Task to carry out: Retype, word for word, every line from the one holding "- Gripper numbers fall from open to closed" through the one holding "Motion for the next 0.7" in the entries below, both included, and only those lines.

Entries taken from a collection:
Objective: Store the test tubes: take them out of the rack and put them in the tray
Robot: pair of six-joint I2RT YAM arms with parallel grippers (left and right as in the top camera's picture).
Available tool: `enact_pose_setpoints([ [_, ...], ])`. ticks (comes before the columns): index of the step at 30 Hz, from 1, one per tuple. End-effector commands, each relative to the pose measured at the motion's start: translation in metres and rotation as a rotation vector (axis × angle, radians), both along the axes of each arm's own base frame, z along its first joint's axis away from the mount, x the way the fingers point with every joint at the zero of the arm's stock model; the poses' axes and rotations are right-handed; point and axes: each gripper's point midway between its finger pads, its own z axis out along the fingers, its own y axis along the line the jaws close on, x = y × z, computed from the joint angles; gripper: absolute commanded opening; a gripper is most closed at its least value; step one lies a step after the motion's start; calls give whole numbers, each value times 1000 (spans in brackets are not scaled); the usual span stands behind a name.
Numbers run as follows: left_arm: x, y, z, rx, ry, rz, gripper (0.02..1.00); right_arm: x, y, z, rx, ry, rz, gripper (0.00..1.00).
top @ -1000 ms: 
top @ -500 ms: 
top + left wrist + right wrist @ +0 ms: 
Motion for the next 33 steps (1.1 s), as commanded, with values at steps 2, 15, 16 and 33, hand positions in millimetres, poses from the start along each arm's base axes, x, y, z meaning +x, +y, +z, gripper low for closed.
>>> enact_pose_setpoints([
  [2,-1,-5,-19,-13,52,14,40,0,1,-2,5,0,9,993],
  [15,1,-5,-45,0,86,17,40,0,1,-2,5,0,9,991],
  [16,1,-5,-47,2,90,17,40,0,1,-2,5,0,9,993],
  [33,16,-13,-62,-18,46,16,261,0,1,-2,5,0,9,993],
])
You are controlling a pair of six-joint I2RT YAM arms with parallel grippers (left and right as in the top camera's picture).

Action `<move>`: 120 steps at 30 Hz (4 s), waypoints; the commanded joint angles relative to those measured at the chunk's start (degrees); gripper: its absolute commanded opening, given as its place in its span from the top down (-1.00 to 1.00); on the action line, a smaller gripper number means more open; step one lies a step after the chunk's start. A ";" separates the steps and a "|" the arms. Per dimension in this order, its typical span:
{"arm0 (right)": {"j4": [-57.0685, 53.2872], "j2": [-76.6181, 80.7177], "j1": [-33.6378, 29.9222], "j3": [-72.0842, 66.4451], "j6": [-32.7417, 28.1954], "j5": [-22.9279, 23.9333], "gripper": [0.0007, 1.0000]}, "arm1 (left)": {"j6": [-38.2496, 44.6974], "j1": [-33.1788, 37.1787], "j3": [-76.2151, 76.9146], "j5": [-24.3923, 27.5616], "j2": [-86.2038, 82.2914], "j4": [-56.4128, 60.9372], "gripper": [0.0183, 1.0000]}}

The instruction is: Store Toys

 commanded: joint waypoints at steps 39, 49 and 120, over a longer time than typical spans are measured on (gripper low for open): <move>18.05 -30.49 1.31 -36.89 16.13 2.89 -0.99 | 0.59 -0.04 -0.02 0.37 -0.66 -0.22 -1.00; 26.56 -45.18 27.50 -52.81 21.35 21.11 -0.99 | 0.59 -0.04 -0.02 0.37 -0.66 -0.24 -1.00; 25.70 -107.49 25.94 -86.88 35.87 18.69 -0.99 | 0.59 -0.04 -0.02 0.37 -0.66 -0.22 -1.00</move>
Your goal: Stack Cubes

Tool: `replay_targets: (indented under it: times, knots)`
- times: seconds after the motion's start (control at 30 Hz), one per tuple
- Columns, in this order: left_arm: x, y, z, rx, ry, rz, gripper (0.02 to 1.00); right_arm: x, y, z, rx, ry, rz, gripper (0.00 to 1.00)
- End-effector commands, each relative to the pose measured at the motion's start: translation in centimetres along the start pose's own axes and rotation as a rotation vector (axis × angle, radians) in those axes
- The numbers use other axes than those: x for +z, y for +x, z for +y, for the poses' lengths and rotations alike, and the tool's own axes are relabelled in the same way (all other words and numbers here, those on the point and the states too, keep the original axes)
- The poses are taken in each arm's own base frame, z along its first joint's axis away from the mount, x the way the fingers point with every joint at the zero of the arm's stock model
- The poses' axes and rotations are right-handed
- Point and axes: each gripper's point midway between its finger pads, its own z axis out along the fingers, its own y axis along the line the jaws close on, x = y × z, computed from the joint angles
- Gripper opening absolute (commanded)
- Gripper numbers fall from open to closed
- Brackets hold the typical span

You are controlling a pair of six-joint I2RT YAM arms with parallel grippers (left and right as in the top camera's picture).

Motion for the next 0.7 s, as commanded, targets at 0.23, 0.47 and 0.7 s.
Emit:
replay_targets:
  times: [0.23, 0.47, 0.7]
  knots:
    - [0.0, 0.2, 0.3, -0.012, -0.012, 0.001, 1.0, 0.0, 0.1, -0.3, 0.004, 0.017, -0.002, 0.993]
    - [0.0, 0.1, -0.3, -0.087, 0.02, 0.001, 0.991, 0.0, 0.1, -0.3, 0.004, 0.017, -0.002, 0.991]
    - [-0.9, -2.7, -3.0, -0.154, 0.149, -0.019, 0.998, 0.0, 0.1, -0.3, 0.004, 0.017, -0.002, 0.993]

Reply to the task:
- Gripper numbers fall from open to closed
- Brackets hold the typical span

You are controlling a pair of six-joint I2RT YAM arms with parallel grippers (left and right as in the top camera's picture).

Motion for the next 0.7 s, as commanded, targets at 0.23, 0.47 and 0.7 s.

The answer to this exercise is complete.